I had such great plans!!! I was going to come to the Cook out and then hit the pet Co on my way home fro the $1 a gallon sale :x Now I will be in class all day and I am sure I will be too tired at the end to go to the store. and I will miss out on getting together with friends  

That's twice now.

I am persistent though- so rest assured I will try again next time :wink:


----------



## Frognut (Jan 31, 2005)

I will be driving down. I will bring a few things I have been working on (Plants)


----------



## divingne1 (Mar 21, 2008)

That is awesome Scott. We will see you two there.
Candy


----------



## Leucs2008 (Mar 8, 2008)

See everyone tomorrow!


----------



## Leucs2008 (Mar 8, 2008)

My Surinam Cobalt just died.  We had noticed she was starting to look thin but I kept seeing her eat. I swear my male looks sad.

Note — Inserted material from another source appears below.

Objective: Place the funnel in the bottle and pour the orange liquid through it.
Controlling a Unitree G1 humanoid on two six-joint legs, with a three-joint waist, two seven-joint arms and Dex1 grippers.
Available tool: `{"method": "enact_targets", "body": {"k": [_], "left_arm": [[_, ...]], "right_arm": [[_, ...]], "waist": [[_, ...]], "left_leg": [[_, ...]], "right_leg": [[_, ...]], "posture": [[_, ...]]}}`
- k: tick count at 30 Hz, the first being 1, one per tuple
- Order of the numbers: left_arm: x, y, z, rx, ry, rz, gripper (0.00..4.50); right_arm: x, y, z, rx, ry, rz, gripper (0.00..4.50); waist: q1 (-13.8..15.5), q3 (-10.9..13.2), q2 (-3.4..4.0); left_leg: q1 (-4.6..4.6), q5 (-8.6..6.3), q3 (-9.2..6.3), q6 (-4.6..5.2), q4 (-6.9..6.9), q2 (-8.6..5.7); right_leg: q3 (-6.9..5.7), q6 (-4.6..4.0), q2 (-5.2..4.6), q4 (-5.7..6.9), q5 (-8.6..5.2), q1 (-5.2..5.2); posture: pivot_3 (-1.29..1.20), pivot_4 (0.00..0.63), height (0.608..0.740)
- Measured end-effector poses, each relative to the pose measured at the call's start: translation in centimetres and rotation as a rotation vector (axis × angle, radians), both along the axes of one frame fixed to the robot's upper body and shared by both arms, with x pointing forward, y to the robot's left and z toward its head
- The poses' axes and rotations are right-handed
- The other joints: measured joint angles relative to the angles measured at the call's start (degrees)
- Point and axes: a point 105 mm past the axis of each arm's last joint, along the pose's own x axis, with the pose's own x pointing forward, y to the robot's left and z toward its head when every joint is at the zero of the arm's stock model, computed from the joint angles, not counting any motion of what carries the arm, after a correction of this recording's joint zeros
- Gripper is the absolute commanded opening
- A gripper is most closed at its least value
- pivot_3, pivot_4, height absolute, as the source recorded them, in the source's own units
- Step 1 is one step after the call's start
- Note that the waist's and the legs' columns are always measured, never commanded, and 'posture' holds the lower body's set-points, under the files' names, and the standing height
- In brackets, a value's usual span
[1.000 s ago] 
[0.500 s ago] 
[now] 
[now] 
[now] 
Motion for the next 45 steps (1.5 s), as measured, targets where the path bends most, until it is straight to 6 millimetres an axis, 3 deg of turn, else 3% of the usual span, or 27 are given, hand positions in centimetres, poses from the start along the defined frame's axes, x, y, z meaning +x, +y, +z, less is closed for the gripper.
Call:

You think its just in my head?


----------



## divingne1 (Mar 21, 2008)

OHHH NOOO. I am so sorry to hear about your cobalt.  
Candy


----------



## CHuempfner (Apr 27, 2008)

OH MAN!! That is really sad! I felt horrible when my male imi died because I felt like my female missed him. She didn't and was happy to be getting more food within 1 day!
Scott, I am glad to get to meet you! 
See everyone tomorrow! I will be a little late. Probably around 2pm. 
Crystal


----------



## Frognut (Jan 31, 2005)

we think we will get there around 3


----------



## Leucs2008 (Mar 8, 2008)

I bet you guys had lots of fun.   Sorry I missed it.


----------



## divingne1 (Mar 21, 2008)

Here are some photos from the cookout.
Mr. & Miss CHuempfner








Mr. Joshchan








Miss Dogsandfrogs & little Dogsandfrogs








Mr. & Mrs. Frognut








Standing - CHuempfner, Joshchan,Frognut
Sitting - Dogsandfrogs, me, Little Dogsandfrogs, Mrs. Frognut
Lapdog - Boscha








Candy


----------



## bgmike64 (Mar 16, 2008)

Wow, sorry I missed it!!


----------